The fundamentals of Procurement 2025; it’s not all that different than Procurement 2015 (maybe earlier)…
- Green Cabbage

- Nov 10
- 3 min read

What I see every day at Green Cabbage is that procurement groups are vastly different across organizations. There is a wide spectrum of maturity, skill sets, processes, technology, and more. Multiple factors contribute to this wide spectrum: budgets, executive support, vision, reporting structure, data, procurement leadership, corporate strategy, etc....
Procurement technology has changed and evolved for sure. I can’t say that it’s all for the better, perhaps more confusing because there are so many options. AI is certainly a huge factor, but it is in the beginning stages of delivering measurable impact. I’ve worked within many procurement technology platforms, and they are all ‘okay.’ They help procurement organizations with RFPs, contracts, requisitioning, and more. But they are only as good as the design setup and the process in which the organization has built around the technology. Process, policy, and procedures are king within procurement groups. The business units that work with them should have a crystal-clear understanding of when and how to work with procurement. This is often not the case and can be frustrating to business units. It also leads to the perception that procurement is tactical and not strategic. The blocking and tackling within procurement remain consistent across many organizations that I have worked at, worked with, and speak with every week.

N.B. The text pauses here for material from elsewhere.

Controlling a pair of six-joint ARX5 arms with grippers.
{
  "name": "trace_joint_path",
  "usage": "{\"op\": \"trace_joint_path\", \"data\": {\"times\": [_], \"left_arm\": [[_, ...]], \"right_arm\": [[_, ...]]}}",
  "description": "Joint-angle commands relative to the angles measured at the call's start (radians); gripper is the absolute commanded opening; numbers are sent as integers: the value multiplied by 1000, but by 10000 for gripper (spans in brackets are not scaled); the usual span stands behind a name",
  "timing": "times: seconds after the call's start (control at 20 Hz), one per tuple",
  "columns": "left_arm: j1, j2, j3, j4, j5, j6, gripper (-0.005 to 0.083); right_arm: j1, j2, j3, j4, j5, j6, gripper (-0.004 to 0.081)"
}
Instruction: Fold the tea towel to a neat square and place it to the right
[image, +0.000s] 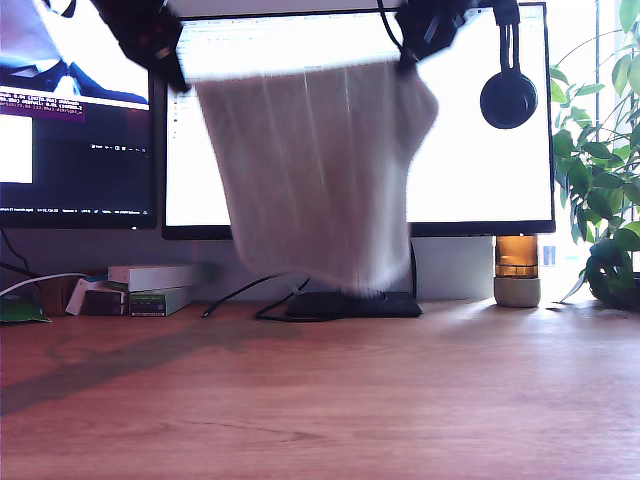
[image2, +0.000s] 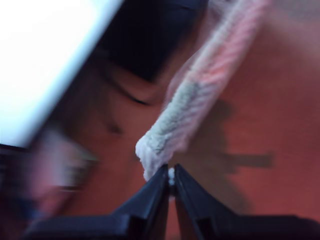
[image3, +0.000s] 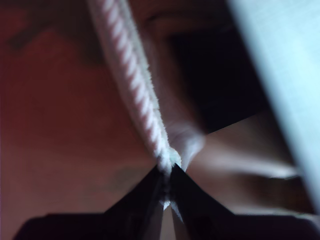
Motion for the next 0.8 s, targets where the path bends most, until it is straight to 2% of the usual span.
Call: {"op": "trace_joint_path", "data": {"times": [0.0,0.1,0.3,0.55,0.75], "left_arm": [[-5,12,-87,-35,13,-25,-24],[-22,11,-162,-27,14,-39,-24],[-48,11,-262,-44,7,-57,-24],[-125,11,-282,-130,-2,-57,-24],[-211,11,-282,-212,-59,-38,-24]], "right_arm": [[-8,51,-23,-142,-5,27,-13],[-8,78,-30,-195,-48,68,-13],[16,88,-63,-246,-113,71,-13],[39,89,-147,-359,-159,64,-13],[97,89,-262,-299,-178,60,-13]]}}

The end game for elite procurement organizations is to capture as much spend under management as possible to ensure every dollar out the door is spent according to the corporate policies. Top-tier procurement groups will have, on average, about 80% spend under management. Within that 80%, category managers/strategic sourcing professionals have a responsibility to make sure the process is followed. They also have the opportunity to become trusted advisors to the business.
A trusted advisor, in my opinion, is a sourcing professional that acts and delivers more like an internal business consultant. That means they are proactive, understand the market for their category, build relationships internally and externally, bring new ideas to the business, and are easy to work with. It’s a people business – credibility & reliability. If procurement professionals are not set up to have the time to achieve this level, they will remain reactive and not value drivers to the organization. It’s unfortunate that many organizations don’t fund the procurement group appropriately to allow this to happen. Yes, procurement organizations are still underfunded.

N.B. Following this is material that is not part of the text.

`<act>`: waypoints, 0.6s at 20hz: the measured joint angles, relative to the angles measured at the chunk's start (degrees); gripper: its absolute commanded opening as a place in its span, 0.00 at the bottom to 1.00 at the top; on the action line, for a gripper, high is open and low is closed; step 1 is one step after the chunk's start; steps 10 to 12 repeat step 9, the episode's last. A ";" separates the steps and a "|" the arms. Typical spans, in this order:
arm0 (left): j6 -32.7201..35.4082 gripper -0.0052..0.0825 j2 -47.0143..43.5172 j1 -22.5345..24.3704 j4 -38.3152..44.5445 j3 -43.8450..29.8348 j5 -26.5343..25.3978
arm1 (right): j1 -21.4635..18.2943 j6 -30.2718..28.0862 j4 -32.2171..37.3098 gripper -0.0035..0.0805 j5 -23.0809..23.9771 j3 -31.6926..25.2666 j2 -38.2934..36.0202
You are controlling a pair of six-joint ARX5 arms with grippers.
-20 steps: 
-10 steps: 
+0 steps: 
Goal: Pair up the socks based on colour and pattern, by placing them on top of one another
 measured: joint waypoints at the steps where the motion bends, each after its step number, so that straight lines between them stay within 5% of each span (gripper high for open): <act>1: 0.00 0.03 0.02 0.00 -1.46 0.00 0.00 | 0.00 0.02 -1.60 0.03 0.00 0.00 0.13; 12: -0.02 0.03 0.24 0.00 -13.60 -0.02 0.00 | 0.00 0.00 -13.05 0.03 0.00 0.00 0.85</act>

Savings are still a major contributor and/or lifeline for procurement groups across the globe. This has been the case for decades and will likely remain that way for decades to come. The procurement profession is certainly evolving, but is still rooted in basic principles – save money and mitigate risk. Technological advancements will continue to help, but it’s in a real transition period now, with how technology will replace or enable the profession. I think it’s both, it will replace and enable over time – just like other departments.
The beauty of Green Cabbage and everything that we bring to the table is that it doesn’t matter where the procurement organization falls on the maturity curve.
Exceptionally mature procurement groups: we enable them to achieve better outcomes with our data and subject matter expertise – especially with sole-sourced suppliers and suppliers that cannot be unplugged from their organization. You can RFP almost everything, but you still don’t know if you have the best outcome unless you have the market data.
Immature procurement groups: we do the above and we move them up the maturity curve within the organization very quickly!
The fundamentals of Procurement 2025 vs Procurement 2015 – not that much different.